Brief » The pictures stay out. Please retype every line below exactly.

Segment Start: Records supplied

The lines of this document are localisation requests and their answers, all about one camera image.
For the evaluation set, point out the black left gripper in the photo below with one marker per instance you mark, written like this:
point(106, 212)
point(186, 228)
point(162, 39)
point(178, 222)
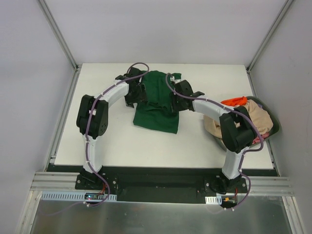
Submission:
point(136, 95)

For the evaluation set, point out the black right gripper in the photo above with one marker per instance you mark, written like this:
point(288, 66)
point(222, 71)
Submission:
point(177, 103)

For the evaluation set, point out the green t shirt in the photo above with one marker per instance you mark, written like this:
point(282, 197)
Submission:
point(156, 113)

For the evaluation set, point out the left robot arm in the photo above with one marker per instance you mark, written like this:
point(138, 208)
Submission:
point(92, 121)

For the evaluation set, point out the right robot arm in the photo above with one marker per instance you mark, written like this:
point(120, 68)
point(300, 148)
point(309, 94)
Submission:
point(237, 128)

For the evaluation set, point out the orange t shirt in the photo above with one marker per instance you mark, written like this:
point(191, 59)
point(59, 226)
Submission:
point(234, 102)

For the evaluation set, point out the beige t shirt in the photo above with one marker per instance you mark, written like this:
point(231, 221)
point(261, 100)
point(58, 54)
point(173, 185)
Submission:
point(260, 118)

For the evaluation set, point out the pink t shirt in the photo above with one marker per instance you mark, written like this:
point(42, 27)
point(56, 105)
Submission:
point(257, 139)

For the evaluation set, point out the grey laundry basket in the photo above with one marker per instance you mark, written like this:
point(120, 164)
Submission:
point(261, 104)

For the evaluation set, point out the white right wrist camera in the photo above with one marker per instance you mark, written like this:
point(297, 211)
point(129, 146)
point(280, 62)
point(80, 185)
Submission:
point(175, 80)

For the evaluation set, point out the left aluminium frame post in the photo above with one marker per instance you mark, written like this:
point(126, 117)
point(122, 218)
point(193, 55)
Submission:
point(57, 33)

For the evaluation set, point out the aluminium frame post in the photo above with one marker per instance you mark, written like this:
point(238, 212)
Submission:
point(270, 33)
point(57, 33)

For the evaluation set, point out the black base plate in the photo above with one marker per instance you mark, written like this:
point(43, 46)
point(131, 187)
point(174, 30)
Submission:
point(157, 185)

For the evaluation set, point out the right white cable duct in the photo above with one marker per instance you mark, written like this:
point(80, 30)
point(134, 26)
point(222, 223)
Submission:
point(213, 200)

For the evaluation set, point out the white cable duct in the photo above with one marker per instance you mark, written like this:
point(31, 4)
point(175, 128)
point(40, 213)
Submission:
point(213, 200)
point(77, 196)

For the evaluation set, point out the left aluminium side rail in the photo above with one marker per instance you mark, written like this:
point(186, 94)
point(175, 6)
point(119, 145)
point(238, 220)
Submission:
point(62, 118)

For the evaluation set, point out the front aluminium rail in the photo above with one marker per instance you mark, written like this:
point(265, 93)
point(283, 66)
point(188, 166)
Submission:
point(260, 185)

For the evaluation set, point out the left white cable duct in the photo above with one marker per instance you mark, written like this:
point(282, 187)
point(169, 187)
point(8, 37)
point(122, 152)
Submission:
point(77, 196)

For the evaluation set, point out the right aluminium frame post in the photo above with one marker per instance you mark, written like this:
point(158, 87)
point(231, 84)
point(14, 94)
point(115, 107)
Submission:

Segment End: Records supplied

Expected output »
The lines of this document are localisation requests and their answers, all about one camera image.
For the evaluation set, point out the black left gripper in the photo below with one marker per instance you mark, written like this:
point(106, 212)
point(186, 228)
point(162, 39)
point(178, 222)
Submission:
point(136, 95)

For the evaluation set, point out the black right gripper in the photo above with one marker per instance you mark, written like this:
point(288, 66)
point(222, 71)
Submission:
point(177, 103)

For the evaluation set, point out the green t shirt in the photo above with one marker per instance you mark, written like this:
point(282, 197)
Submission:
point(156, 113)

For the evaluation set, point out the left robot arm in the photo above with one marker per instance you mark, written like this:
point(138, 208)
Submission:
point(92, 121)

For the evaluation set, point out the right robot arm in the photo above with one marker per instance you mark, written like this:
point(120, 68)
point(300, 148)
point(309, 94)
Submission:
point(237, 128)

For the evaluation set, point out the orange t shirt in the photo above with one marker per instance you mark, written like this:
point(191, 59)
point(59, 226)
Submission:
point(234, 102)

For the evaluation set, point out the beige t shirt in the photo above with one marker per instance you mark, written like this:
point(231, 221)
point(261, 100)
point(58, 54)
point(173, 185)
Submission:
point(260, 118)

For the evaluation set, point out the pink t shirt in the photo above with one marker per instance you mark, written like this:
point(42, 27)
point(56, 105)
Submission:
point(257, 139)

For the evaluation set, point out the grey laundry basket in the photo above with one marker per instance you mark, written like this:
point(120, 164)
Submission:
point(261, 104)

For the evaluation set, point out the white right wrist camera in the photo above with one marker per instance you mark, written like this:
point(297, 211)
point(129, 146)
point(280, 62)
point(80, 185)
Submission:
point(175, 80)

For the evaluation set, point out the left aluminium frame post in the photo above with one marker per instance you mark, written like this:
point(126, 117)
point(122, 218)
point(193, 55)
Submission:
point(57, 33)

For the evaluation set, point out the aluminium frame post in the photo above with one marker per instance you mark, written like this:
point(238, 212)
Submission:
point(270, 33)
point(57, 33)

For the evaluation set, point out the black base plate in the photo above with one marker per instance you mark, written like this:
point(43, 46)
point(131, 187)
point(174, 30)
Submission:
point(157, 185)

For the evaluation set, point out the right white cable duct in the photo above with one marker per instance you mark, written like this:
point(80, 30)
point(134, 26)
point(222, 223)
Submission:
point(213, 200)

For the evaluation set, point out the white cable duct in the photo above with one marker per instance you mark, written like this:
point(31, 4)
point(175, 128)
point(40, 213)
Submission:
point(213, 200)
point(77, 196)

For the evaluation set, point out the left aluminium side rail in the photo above with one marker per instance you mark, written like this:
point(186, 94)
point(175, 6)
point(119, 145)
point(238, 220)
Submission:
point(62, 118)

For the evaluation set, point out the front aluminium rail in the photo above with one marker per instance you mark, written like this:
point(265, 93)
point(283, 66)
point(188, 166)
Submission:
point(260, 185)

For the evaluation set, point out the left white cable duct in the photo above with one marker per instance you mark, written like this:
point(282, 187)
point(169, 187)
point(8, 37)
point(122, 152)
Submission:
point(77, 196)

For the evaluation set, point out the right aluminium frame post in the photo above with one marker per instance you mark, written like this:
point(158, 87)
point(231, 84)
point(14, 94)
point(115, 107)
Submission:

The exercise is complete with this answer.